Le Burundi restreint l’accès humanitaire à l’est de la RDC : une entrave au droit international et à la solidarité régionale
L’application stricte de l’article 5 du décret-loi n° 1/25 du 25 novembre 2021 relatif à la régulation des migrations au Burundi soulève de vives préoccupations quant au respect des principes fondamentaux du droit international, notamment la liberté de circulation des personnes et des biens. Cette mesure, qui vise particulièrement les ressortissants et acteurs humanitaires en provenance des zones sous occupation du M23, constitue un obstacle majeur aux opérations humanitaires dans l’est de la République démocratique du Congo (RDC).
Les territoires d’Uvira, de Fizi et de Baraka, dans le sud du Sud-Kivu, dépendent fortement du corridor humanitaire passant par le Burundi pour l’acheminement de personnel humanitaire, d’équipements médicaux et d’intrants essentiels destinés à des populations en détresse. Cette région enclavée est régulièrement confrontée à des urgences sanitaires telles que le choléra ou la variole du singe, auxquelles les organisations humanitaires tentent de répondre avec célérité, en coordination avec la société civile locale, les autorités congolaises et dans le respect du droit international humanitaire.
Contrairement à la RDC, qui continue de permettre l’accès aux ONG internationales actives dans les zones sensibles du Sud-Kivu et du Nord-Kivu via Uvira, la décision unilatérale du Burundi de restreindre l’accès à son territoire compromet gravement les opérations en cours. Elle accentue l’isolement de communautés déjà fragilisées, empêche l’acheminement rapide de l’aide humanitaire et freine les efforts de stabilisation sanitaire dans la zone de santé d’Uvira.
Les conséquences sont alarmantes. En mars 2025, les acteurs humanitaires ont recensé plus de 554 000 personnes affectées par la crise, dont 270 000 déplacés internes. Entre le 15 et le 22 février 2025, au moins 127 femmes et filles mineures ont été victimes de violences sexuelles durant les affrontements armés. Plus récemment, des inondations dans le territoire de Fizi ont fait plus de 100 morts, selon les médias, dont 62 enfants à Kasaba, dans la zone de santé de Yungu, durant la nuit du 8 au 9 mai. Face à cette situation, L’OCHA a convoqué une réunion d’urgence le 12 mai à Uvira afin de renforcer la coordination humanitaire.
Dans ce contexte de crises multidimensionnelles, la solidarité régionale est plus que jamais indispensable. Les États membres de la Communauté économique des pays des Grands Lacs (CEPGL) doivent réaffirmer leur engagement en faveur de la libre circulation à des fins humanitaires. Le droit à l’assistance, garanti par le droit international humanitaire, ne saurait être entravé par des considérations administratives ou politiques. Il en va de la dignité et de la survie de milliers de personnes.

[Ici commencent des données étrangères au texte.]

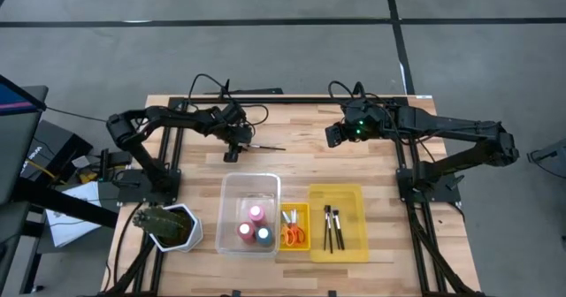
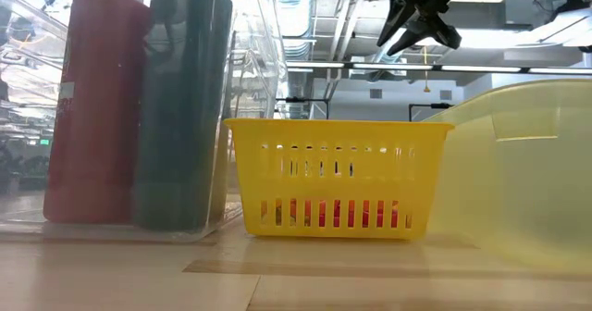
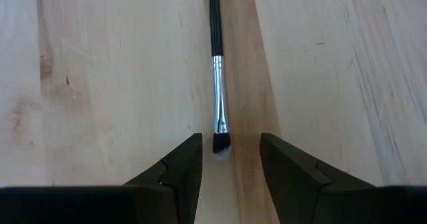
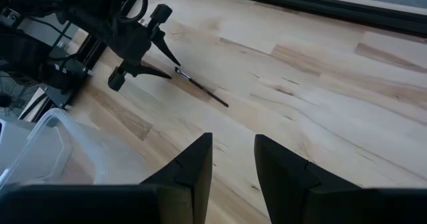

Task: Pick & Place Paint Supplies
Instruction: Put the black paint brush into the right yellow bin

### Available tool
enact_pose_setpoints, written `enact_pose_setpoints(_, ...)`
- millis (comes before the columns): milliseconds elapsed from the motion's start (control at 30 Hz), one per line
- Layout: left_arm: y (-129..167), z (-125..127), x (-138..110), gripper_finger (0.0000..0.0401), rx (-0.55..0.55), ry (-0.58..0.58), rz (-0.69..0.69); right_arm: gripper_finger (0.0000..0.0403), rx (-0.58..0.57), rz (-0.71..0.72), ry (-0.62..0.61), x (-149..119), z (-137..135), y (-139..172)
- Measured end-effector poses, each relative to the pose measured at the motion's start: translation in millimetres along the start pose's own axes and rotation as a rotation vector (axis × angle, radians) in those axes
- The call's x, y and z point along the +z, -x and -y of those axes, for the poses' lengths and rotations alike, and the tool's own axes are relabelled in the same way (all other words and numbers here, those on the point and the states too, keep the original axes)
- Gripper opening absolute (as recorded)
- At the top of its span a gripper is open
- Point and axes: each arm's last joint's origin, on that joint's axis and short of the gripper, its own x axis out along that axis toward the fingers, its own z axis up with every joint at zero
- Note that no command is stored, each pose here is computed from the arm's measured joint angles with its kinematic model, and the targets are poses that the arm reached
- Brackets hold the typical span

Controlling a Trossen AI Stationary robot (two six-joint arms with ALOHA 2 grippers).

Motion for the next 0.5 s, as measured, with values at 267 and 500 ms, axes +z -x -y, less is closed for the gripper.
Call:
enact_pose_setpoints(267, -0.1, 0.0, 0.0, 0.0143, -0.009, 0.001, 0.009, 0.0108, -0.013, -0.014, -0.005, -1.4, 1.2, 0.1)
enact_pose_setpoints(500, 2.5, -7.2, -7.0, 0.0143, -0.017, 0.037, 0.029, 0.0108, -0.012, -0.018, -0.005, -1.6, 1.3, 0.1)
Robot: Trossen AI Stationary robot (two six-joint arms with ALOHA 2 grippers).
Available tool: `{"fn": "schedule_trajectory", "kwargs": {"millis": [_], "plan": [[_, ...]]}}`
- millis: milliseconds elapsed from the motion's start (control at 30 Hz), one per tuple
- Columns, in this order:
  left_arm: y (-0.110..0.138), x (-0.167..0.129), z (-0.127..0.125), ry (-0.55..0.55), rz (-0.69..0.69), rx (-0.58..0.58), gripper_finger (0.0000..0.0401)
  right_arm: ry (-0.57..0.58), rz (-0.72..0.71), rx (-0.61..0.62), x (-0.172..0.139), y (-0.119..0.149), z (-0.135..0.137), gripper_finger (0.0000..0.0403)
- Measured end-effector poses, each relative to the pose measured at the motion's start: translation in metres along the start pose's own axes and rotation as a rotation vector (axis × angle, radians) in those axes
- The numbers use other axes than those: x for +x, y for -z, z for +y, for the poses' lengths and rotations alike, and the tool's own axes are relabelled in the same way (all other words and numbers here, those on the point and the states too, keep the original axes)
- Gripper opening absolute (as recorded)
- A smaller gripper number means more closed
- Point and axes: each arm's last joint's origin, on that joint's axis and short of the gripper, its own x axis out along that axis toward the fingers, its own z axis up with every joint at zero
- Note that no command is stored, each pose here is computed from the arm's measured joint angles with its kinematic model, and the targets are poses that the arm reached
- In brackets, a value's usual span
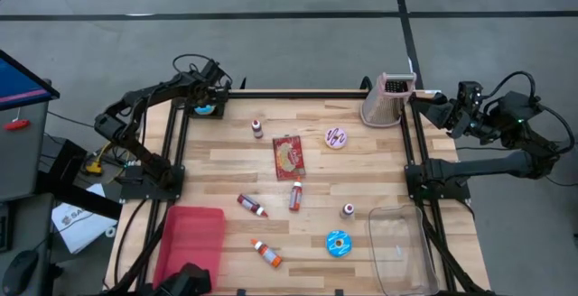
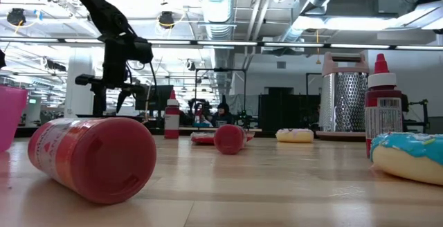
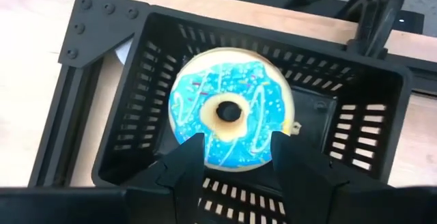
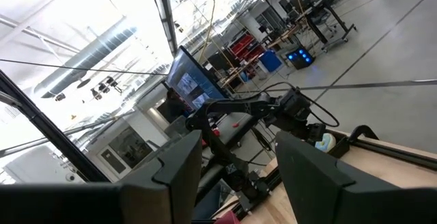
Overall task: Pick & Place Food Item
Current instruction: Put the purple donut into the black bin
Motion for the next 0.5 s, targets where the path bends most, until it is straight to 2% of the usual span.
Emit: {"fn": "schedule_trajectory", "kwargs": {"millis": [267,400,500], "plan": [[0.011,-0.007,-0.012,0.05,0.013,0.053,0.0163,0.0,0.0,-0.004,0.0,0.0,0.0,0.0179],[0.022,-0.027,-0.019,0.165,0.037,0.177,0.0163,-0.004,-0.004,-0.001,0.0,0.0,0.0,0.0179],[0.034,-0.054,-0.021,0.282,0.048,0.254,0.0163,-0.018,-0.021,0.004,0.0,-0.002,0.002,0.0179]]}}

Trois recommandations pour rétablir l’accès humanitaire
Afin de garantir l’accès rapide et sécurisé de l’aide aux populations affectées, plusieurs mesures concrètes sont recommandées par des observateurs indépendants. C’est entre autres :
1. Revoir la décision de restriction d’accès au territoire burundais par les humanitaires issus de territoires occupés, en tenant compte des impératifs humanitaires et des engagements internationaux en matière d’assistance ;
2. Mettre en place un mécanisme de coordination et de monitoring conjoint entre la RDC, le Burundi, le Rwanda et les Nations Unies (notamment OCHA), pour identifier et sécuriser les mouvements des acteurs humanitaires dans la zone ;
3. Instaurer un couloir humanitaire sécurisé entre Bukavu et Uvira, afin de faciliter l’évacuation des blessés, les opérations de réunification familiale et l’acheminement de l’aide, dans le cadre des engagements des Conventions de Genève.